◆ **Problem**: Give every entry again, word for word.

Extracted data entries:
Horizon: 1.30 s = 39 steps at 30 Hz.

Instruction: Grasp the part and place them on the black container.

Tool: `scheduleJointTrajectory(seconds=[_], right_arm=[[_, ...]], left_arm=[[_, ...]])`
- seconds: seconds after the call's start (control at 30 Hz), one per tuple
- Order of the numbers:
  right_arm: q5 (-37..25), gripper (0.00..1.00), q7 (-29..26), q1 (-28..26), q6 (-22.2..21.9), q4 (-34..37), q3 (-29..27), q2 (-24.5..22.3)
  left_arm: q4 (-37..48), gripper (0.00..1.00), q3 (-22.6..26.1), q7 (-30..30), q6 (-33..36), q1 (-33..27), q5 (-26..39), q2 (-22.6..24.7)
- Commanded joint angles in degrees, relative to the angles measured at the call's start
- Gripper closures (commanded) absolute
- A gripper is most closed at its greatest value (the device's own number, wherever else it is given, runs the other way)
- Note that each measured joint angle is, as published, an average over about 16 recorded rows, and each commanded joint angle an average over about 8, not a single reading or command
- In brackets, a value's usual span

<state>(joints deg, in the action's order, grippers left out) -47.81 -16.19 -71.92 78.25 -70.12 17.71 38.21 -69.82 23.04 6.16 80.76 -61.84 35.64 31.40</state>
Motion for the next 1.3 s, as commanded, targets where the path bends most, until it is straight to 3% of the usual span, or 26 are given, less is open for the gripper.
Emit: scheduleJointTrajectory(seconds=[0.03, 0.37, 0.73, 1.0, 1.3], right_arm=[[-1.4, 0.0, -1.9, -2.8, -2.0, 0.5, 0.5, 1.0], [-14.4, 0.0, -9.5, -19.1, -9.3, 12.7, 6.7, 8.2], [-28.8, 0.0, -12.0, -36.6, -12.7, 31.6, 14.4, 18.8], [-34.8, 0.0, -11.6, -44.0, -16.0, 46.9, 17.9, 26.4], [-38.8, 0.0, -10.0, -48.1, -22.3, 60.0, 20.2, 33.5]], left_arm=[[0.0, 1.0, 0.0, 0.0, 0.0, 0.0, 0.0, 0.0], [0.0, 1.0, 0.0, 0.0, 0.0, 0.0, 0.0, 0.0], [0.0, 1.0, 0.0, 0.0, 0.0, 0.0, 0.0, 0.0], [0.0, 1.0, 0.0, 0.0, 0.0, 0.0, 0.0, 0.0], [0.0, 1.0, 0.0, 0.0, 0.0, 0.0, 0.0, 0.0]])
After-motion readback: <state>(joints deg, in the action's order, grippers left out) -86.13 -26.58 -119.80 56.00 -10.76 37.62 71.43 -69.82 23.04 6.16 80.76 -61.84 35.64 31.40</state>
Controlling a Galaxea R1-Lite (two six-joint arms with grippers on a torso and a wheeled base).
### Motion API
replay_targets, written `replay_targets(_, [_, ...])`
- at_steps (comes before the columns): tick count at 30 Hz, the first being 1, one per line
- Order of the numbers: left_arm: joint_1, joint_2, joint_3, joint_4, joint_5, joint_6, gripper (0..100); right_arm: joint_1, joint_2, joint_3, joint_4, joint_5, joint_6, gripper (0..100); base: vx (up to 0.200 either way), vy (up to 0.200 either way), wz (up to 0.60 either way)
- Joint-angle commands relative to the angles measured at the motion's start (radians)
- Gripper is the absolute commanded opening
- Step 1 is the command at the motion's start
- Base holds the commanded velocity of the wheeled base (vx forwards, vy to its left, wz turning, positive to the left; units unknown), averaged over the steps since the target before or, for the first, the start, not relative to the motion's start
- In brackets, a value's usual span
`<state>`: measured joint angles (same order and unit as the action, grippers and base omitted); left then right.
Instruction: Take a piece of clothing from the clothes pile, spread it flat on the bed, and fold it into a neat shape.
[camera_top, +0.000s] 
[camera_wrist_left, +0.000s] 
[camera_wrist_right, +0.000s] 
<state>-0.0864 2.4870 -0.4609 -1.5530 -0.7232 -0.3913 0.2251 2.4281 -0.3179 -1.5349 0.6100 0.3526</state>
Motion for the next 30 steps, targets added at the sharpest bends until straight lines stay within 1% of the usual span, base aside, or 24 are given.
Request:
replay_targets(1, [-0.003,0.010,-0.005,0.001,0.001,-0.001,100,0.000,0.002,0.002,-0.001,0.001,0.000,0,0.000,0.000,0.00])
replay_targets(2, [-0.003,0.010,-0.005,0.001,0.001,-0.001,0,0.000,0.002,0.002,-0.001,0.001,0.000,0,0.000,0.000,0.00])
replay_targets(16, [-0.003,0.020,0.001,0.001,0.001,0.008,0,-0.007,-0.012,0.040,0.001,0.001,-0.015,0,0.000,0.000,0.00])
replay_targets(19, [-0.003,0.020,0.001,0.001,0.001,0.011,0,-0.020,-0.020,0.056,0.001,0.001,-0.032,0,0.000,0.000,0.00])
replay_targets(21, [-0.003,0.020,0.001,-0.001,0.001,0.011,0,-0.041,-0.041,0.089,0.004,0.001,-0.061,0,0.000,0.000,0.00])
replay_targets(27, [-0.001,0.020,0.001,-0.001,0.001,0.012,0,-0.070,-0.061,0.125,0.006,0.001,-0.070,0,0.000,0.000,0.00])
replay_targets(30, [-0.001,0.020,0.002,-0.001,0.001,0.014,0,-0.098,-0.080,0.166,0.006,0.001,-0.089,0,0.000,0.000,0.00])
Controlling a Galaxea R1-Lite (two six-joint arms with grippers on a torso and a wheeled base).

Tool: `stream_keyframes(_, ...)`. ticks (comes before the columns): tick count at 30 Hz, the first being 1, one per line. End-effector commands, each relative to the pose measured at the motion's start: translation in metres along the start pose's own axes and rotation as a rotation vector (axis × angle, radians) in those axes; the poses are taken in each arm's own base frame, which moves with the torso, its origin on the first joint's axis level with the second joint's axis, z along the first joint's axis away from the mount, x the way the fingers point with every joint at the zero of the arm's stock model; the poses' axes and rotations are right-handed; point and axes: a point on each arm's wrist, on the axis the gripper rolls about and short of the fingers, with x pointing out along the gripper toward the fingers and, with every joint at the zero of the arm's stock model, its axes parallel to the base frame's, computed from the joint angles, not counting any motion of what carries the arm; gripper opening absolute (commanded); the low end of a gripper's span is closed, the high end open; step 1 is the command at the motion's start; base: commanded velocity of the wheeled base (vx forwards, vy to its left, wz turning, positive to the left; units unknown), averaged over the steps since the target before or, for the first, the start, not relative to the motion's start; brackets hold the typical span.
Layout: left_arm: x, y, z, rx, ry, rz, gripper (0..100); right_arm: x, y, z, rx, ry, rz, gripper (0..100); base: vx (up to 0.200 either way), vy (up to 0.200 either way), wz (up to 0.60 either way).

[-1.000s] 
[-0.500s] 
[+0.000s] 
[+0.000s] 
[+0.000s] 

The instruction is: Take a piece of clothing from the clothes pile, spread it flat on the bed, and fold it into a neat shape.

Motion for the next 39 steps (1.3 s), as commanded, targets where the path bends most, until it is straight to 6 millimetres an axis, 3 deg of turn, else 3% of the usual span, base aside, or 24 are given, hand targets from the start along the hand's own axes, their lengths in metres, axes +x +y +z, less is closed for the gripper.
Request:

◆ **Solution**:
Horizon: 1.30 s = 39 steps at 30 Hz.

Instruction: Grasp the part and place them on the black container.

Tool: `scheduleJointTrajectory(seconds=[_], right_arm=[[_, ...]], left_arm=[[_, ...]])`
- seconds: seconds after the call's start (control at 30 Hz), one per tuple
- Order of the numbers:
  right_arm: q5 (-37..25), gripper (0.00..1.00), q7 (-29..26), q1 (-28..26), q6 (-22.2..21.9), q4 (-34..37), q3 (-29..27), q2 (-24.5..22.3)
  left_arm: q4 (-37..48), gripper (0.00..1.00), q3 (-22.6..26.1), q7 (-30..30), q6 (-33..36), q1 (-33..27), q5 (-26..39), q2 (-22.6..24.7)
- Commanded joint angles in degrees, relative to the angles measured at the call's start
- Gripper closures (commanded) absolute
- A gripper is most closed at its greatest value (the device's own number, wherever else it is given, runs the other way)
- Note that each measured joint angle is, as published, an average over about 16 recorded rows, and each commanded joint angle an average over about 8, not a single reading or command
- In brackets, a value's usual span

<state>(joints deg, in the action's order, grippers left out) -47.81 -16.19 -71.92 78.25 -70.12 17.71 38.21 -69.82 23.04 6.16 80.76 -61.84 35.64 31.40</state>
Motion for the next 1.3 s, as commanded, targets where the path bends most, until it is straight to 3% of the usual span, or 26 are given, less is open for the gripper.
Emit: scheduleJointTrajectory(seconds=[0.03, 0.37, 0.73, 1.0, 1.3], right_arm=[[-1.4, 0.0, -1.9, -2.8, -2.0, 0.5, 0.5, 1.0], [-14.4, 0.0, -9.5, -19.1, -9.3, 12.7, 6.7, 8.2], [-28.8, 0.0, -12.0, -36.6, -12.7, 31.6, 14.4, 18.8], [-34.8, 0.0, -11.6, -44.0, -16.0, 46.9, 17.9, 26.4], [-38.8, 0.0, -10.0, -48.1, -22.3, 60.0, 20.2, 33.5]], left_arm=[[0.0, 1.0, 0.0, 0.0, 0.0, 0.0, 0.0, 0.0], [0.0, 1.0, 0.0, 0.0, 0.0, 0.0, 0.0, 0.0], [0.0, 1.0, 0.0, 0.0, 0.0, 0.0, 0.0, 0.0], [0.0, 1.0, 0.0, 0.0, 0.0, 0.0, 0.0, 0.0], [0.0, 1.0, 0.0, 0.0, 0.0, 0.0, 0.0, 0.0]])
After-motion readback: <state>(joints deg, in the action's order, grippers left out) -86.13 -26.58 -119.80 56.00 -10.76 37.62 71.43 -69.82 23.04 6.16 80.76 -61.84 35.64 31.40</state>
Controlling a Galaxea R1-Lite (two six-joint arms with grippers on a torso and a wheeled base).
### Motion API
replay_targets, written `replay_targets(_, [_, ...])`
- at_steps (comes before the columns): tick count at 30 Hz, the first being 1, one per line
- Order of the numbers: left_arm: joint_1, joint_2, joint_3, joint_4, joint_5, joint_6, gripper (0..100); right_arm: joint_1, joint_2, joint_3, joint_4, joint_5, joint_6, gripper (0..100); base: vx (up to 0.200 either way), vy (up to 0.200 either way), wz (up to 0.60 either way)
- Joint-angle commands relative to the angles measured at the motion's start (radians)
- Gripper is the absolute commanded opening
- Step 1 is the command at the motion's start
- Base holds the commanded velocity of the wheeled base (vx forwards, vy to its left, wz turning, positive to the left; units unknown), averaged over the steps since the target before or, for the first, the start, not relative to the motion's start
- In brackets, a value's usual span
`<state>`: measured joint angles (same order and unit as the action, grippers and base omitted); left then right.
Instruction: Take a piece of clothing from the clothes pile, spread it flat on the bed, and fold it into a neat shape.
[camera_top, +0.000s] 
[camera_wrist_left, +0.000s] 
[camera_wrist_right, +0.000s] 
<state>-0.0864 2.4870 -0.4609 -1.5530 -0.7232 -0.3913 0.2251 2.4281 -0.3179 -1.5349 0.6100 0.3526</state>
Motion for the next 30 steps, targets added at the sharpest bends until straight lines stay within 1% of the usual span, base aside, or 24 are given.
Request:
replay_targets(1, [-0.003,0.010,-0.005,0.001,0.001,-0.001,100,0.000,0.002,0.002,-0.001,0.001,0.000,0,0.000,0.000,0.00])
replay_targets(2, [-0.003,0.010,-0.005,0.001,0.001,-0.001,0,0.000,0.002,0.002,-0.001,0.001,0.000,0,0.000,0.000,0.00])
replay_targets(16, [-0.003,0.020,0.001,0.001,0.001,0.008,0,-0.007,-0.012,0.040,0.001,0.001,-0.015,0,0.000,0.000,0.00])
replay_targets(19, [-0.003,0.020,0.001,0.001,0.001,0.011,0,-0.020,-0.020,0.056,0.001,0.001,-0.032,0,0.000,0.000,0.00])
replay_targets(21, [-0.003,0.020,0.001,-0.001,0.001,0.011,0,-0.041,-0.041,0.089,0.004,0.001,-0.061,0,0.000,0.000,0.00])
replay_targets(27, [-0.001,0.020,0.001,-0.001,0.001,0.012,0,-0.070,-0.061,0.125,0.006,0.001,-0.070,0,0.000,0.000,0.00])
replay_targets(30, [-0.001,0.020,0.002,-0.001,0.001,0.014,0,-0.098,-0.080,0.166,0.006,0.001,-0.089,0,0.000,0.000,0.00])
Controlling a Galaxea R1-Lite (two six-joint arms with grippers on a torso and a wheeled base).

Tool: `stream_keyframes(_, ...)`. ticks (comes before the columns): tick count at 30 Hz, the first being 1, one per line. End-effector commands, each relative to the pose measured at the motion's start: translation in metres along the start pose's own axes and rotation as a rotation vector (axis × angle, radians) in those axes; the poses are taken in each arm's own base frame, which moves with the torso, its origin on the first joint's axis level with the second joint's axis, z along the first joint's axis away from the mount, x the way the fingers point with every joint at the zero of the arm's stock model; the poses' axes and rotations are right-handed; point and axes: a point on each arm's wrist, on the axis the gripper rolls about and short of the fingers, with x pointing out along the gripper toward the fingers and, with every joint at the zero of the arm's stock model, its axes parallel to the base frame's, computed from the joint angles, not counting any motion of what carries the arm; gripper opening absolute (commanded); the low end of a gripper's span is closed, the high end open; step 1 is the command at the motion's start; base: commanded velocity of the wheeled base (vx forwards, vy to its left, wz turning, positive to the left; units unknown), averaged over the steps since the target before or, for the first, the start, not relative to the motion's start; brackets hold the typical span.
Layout: left_arm: x, y, z, rx, ry, rz, gripper (0..100); right_arm: x, y, z, rx, ry, rz, gripper (0..100); base: vx (up to 0.200 either way), vy (up to 0.200 either way), wz (up to 0.60 either way).

[-1.000s] 
[-0.500s] 
[+0.000s] 
[+0.000s] 
[+0.000s] 

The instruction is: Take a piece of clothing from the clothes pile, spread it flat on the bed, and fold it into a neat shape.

Motion for the next 39 steps (1.3 s), as commanded, targets where the path bends most, until it is straight to 6 millimetres an axis, 3 deg of turn, else 3% of the usual span, base aside, or 24 are given, hand targets from the start along the hand's own axes, their lengths in metres, axes +x +y +z, less is closed for the gripper.
Request:

Nothing else belongs to this answer.